Your assignment - Only one span of the listing below is wanted: the lines from the one with "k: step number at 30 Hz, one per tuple" through the one with "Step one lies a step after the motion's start", reproduced exactly, both ends kept.

Data below -
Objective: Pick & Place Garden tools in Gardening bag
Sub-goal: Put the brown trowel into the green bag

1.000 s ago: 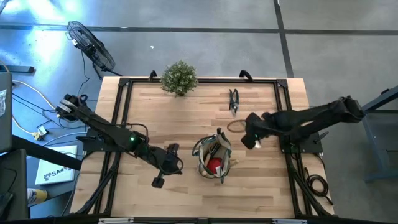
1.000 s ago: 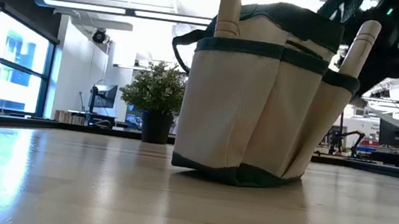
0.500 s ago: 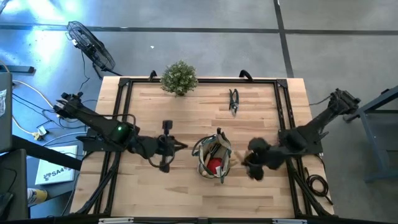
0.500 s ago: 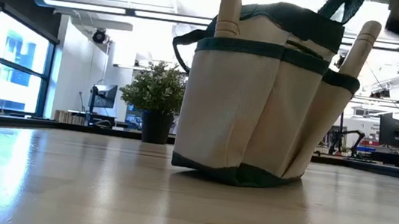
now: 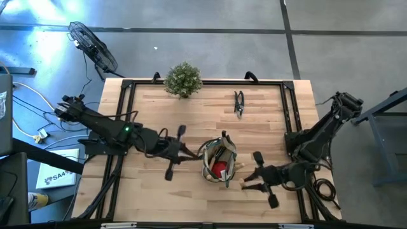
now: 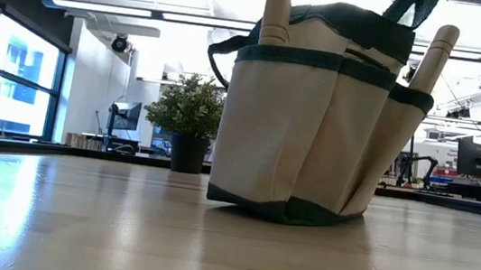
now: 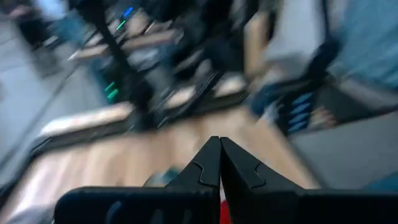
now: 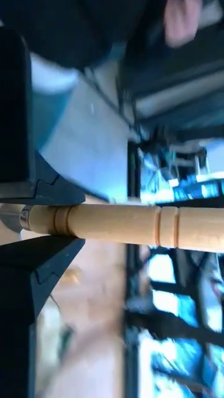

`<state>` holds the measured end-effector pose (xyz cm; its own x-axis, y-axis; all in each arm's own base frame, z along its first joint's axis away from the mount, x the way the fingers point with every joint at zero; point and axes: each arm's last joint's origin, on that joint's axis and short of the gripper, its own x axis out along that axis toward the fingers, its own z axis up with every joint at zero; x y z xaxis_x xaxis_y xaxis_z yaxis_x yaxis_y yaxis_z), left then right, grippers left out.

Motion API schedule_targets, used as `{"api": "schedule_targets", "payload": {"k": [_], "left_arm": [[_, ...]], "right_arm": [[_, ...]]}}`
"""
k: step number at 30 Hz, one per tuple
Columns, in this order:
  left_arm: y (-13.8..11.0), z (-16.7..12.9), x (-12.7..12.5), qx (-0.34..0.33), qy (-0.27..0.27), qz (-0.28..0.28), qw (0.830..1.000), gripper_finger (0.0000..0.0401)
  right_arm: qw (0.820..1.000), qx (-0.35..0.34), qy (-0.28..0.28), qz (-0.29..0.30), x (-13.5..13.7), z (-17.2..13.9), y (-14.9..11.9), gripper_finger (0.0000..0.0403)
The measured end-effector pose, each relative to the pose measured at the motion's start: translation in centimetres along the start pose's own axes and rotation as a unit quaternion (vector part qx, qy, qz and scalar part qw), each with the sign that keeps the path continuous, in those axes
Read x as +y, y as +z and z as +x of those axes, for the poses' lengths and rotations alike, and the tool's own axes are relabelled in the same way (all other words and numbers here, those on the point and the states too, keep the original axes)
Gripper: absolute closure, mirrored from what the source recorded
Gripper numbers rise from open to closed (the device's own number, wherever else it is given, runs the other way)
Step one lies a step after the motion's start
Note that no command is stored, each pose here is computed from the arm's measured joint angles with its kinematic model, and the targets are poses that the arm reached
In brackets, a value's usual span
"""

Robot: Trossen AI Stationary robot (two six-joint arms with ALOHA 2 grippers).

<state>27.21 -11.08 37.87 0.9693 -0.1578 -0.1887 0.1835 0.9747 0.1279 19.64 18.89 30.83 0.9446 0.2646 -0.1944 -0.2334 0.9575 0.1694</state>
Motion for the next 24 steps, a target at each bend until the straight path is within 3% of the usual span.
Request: {"api": "schedule_targets", "payload": {"k": [6, 13, 24], "left_arm": [[0.0, 2.2, -0.7, -0.053, -0.083, -0.01, 0.995, 0.0401], [-1.6, 4.9, -1.4, -0.039, -0.067, 0.001, 0.997, 0.0401], [-1.8, 5.1, -1.3, -0.035, -0.038, 0.017, 0.999, 0.0392]], "right_arm": [[0.995, -0.013, -0.059, -0.079, -1.2, 2.5, -0.5, 0.0356], [0.992, -0.04, -0.053, -0.108, -1.4, 4.0, -0.5, 0.0356], [0.993, -0.042, -0.042, -0.1, -0.8, 3.7, -0.6, 0.0356]]}}
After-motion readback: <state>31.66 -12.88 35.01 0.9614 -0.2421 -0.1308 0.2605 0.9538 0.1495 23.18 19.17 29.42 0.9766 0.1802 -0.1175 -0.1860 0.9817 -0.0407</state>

Completed exercise -
k: step number at 30 Hz, one per tuple
Columns, in this order:
  left_arm: y (-13.8..11.0), z (-16.7..12.9), x (-12.7..12.5), qx (-0.34..0.33), qy (-0.27..0.27), qz (-0.28..0.28), qw (0.830..1.000), gripper_finger (0.0000..0.0401)
  right_arm: qw (0.820..1.000), qx (-0.35..0.34), qy (-0.28..0.28), qz (-0.29..0.30), x (-13.5..13.7), z (-17.2..13.9), y (-14.9..11.9), gripper_finger (0.0000..0.0403)
The measured end-effector pose, each relative to the pose measured at the motion's start: translation in centimetres along the start pose's own axes and rotation as a unit quaternion (vector part qx, qy, qz and scalar part qw), each with the sign that keeps the path continuous, in those axes
Read x as +y, y as +z and z as +x of those axes, for the poses' lengths and rotations alike, and the tool's own axes are relabelled in the same way (all other words and numbers here, those on the point and the states too, keep the original axes)
Gripper: absolute closure, mirrored from what the source recorded
Gripper numbers rise from open to closed (the device's own number, wherever else it is given, runs the other way)
Step one lies a step after the motion's start

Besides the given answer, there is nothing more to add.